Mattapan trolley line expected to get $3m infusion while study is prepared

‘Full menu’ of options going forward on order

The MBTA board will hear a request to pump a fresh $3 million into the Mattapan high-speed trolley line next week as state officials await a consultant’s report that will detail how much it costs to operate the line and lay out options for the future.

The fleet of Presidential Conference Cars that are used on the line are at “the end of their life,” according to Jeff Gonneville, the T’s chief operating officer, who spoke to the Reporter on Tuesday. Gonneville said that an engineering firm will be soon be asked to compile a study on the line that will itemize its costs, the viability of the vehicles and infrastructure – including bridges and the right of way – and the prospects for keeping the line in operation, either with the trolleys or with different vehicles.

Gonneville expects the report will be completed by this summer.

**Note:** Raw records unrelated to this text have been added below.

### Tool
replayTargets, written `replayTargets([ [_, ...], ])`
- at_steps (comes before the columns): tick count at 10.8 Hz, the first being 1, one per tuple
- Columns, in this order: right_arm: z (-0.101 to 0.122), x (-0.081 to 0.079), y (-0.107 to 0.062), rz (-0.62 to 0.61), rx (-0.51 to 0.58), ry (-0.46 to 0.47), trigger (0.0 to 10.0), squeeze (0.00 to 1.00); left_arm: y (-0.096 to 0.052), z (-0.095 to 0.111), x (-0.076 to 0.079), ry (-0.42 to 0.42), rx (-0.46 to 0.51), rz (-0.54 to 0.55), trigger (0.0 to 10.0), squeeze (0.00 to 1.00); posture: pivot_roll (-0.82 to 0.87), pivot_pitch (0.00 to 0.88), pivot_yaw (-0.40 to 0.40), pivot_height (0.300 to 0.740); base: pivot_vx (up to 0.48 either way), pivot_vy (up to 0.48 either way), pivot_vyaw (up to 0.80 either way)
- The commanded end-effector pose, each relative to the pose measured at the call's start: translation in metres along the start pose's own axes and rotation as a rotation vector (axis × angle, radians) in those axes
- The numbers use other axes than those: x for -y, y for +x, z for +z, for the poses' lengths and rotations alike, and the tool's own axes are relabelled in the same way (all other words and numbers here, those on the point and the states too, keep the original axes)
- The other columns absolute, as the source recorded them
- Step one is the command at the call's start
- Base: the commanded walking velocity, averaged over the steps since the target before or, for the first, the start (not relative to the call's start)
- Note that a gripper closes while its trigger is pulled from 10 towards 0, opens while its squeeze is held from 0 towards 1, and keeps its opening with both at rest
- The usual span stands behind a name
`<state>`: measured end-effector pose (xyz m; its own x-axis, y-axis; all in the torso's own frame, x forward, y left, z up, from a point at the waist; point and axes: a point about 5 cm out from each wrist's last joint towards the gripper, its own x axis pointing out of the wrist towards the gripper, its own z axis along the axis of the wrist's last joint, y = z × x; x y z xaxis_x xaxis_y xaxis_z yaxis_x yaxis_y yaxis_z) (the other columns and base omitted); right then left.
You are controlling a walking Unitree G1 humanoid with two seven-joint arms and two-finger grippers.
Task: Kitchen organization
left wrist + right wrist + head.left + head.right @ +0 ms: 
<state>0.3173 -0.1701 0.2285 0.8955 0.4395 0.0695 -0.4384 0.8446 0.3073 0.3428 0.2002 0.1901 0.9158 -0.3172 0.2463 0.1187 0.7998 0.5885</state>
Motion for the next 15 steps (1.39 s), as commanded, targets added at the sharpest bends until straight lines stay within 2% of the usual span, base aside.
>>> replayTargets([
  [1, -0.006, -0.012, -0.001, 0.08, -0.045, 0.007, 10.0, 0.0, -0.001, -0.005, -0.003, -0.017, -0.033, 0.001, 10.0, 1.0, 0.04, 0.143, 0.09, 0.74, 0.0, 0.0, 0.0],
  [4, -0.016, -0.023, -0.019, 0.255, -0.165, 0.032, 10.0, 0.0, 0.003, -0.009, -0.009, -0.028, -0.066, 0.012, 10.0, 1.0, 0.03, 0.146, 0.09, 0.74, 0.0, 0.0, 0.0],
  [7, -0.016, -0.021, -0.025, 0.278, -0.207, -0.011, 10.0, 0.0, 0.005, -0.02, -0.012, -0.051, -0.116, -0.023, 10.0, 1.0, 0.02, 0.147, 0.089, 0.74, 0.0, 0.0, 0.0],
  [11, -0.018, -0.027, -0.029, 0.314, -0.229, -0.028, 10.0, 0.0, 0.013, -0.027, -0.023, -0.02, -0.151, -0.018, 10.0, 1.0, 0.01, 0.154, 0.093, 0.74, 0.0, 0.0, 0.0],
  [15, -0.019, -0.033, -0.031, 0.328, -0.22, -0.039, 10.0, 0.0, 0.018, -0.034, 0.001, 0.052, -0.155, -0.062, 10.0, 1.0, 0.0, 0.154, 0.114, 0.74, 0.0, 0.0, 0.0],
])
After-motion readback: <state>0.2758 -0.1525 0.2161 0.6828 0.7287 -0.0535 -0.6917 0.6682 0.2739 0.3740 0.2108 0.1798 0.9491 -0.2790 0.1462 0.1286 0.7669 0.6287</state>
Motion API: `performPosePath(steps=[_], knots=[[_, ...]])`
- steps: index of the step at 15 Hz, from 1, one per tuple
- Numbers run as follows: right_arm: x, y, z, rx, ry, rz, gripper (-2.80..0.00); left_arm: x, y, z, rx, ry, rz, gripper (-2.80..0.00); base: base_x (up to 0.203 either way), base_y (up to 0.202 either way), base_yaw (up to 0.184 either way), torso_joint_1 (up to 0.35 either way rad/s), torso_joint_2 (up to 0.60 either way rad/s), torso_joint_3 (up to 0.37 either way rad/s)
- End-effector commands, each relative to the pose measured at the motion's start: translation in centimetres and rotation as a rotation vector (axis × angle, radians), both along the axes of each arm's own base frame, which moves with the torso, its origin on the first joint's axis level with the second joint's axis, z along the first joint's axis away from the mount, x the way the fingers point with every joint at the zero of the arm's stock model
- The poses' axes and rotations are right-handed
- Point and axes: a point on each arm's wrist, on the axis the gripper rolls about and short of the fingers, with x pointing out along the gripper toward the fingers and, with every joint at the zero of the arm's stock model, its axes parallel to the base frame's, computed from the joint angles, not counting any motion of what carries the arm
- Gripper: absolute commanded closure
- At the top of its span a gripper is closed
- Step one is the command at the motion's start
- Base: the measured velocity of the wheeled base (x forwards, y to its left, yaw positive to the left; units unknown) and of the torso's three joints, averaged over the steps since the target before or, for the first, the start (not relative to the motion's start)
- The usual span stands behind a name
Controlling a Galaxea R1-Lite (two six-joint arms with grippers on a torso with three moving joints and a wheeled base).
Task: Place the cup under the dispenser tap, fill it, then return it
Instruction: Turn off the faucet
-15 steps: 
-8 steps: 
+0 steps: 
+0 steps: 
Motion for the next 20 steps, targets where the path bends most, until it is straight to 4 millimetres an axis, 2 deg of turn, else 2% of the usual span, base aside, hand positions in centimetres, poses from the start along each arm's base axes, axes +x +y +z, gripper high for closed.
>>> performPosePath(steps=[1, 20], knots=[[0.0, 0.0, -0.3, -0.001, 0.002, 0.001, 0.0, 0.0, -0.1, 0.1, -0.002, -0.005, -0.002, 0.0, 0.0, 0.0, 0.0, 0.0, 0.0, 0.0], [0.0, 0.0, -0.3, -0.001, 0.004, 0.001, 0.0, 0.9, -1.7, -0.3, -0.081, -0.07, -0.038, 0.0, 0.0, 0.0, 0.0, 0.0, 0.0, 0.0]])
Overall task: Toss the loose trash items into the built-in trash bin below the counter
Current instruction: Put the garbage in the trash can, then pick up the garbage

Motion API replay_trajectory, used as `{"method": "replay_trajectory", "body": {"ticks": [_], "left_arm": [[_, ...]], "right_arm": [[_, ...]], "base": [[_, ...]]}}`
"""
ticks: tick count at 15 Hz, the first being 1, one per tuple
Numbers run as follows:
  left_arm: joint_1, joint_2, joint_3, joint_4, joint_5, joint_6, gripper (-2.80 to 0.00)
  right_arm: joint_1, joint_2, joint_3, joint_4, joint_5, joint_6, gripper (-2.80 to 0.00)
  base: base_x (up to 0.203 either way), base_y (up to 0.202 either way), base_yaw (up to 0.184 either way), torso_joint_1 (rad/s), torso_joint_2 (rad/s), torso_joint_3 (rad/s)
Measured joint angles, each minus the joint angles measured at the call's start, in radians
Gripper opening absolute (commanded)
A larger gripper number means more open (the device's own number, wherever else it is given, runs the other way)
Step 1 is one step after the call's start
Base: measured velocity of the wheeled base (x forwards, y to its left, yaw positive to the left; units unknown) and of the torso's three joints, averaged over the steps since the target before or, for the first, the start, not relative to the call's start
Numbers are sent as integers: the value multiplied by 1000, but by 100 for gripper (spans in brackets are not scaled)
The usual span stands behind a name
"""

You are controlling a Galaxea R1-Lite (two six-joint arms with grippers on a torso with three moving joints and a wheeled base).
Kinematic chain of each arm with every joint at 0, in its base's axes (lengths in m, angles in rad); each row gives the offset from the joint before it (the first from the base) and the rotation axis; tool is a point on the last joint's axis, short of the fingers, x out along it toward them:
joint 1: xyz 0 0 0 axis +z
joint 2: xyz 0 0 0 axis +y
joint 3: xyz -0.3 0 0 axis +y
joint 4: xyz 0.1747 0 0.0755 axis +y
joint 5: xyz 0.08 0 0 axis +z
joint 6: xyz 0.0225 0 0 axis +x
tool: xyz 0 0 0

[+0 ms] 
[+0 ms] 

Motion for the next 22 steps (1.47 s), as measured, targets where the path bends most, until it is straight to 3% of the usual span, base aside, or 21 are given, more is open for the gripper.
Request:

In the meantime, the request for new funds to maintain the line in its current form is an acknowledgement that any changes – in the form of new or restored trolleys, repurposed Green Line cars, or a more radical departure, like electric buses – are years away from implementation.

Gonneville said that the consultant has been asked to scope out a “menu of possibilities” for the future of the line. The MBTA board will be presented with the options later this year and any change to the current system would be subject to community review, he said.

The MBTA now has ten PCC cars available for the Mattapan line, survivors of what once was a much larger fleet. The cars were refurbished in the late 1990s, but with few or no replacement parts available for some of the key components, certain pieces, like brakes and valves, are engineered, cast, and installed by skilled tradesmen at the T’s Everett Shops facility. Other, larger components – the original engines and air compressors – are routinely maintained by T workers with an eye toward preventing larger problems from becoming fatal flaws for the antique conveyances.

Gonneville first introduced the notion of a thorough review of the line’s future during a January meeting of the T’s Control Fiscal and Management Control Board as part of a larger briefing of the state of the authority’s vehicle fleets. The mere notion of studying a potential change to the line sparked immediate pushback on social media. The Save the Mattapan Trolley Facebook page now counts 1,538 members.

The request for funding comes as MBTA officials prepare to unveil a five-year spending schedule – called the Capital Improvement Plan – which will itemize plans for procuring new vehicles, building stations, and maintaining the current fleet. The MBTA board is expected to vote on the proposed CIP in May following a series of public meetings on the options.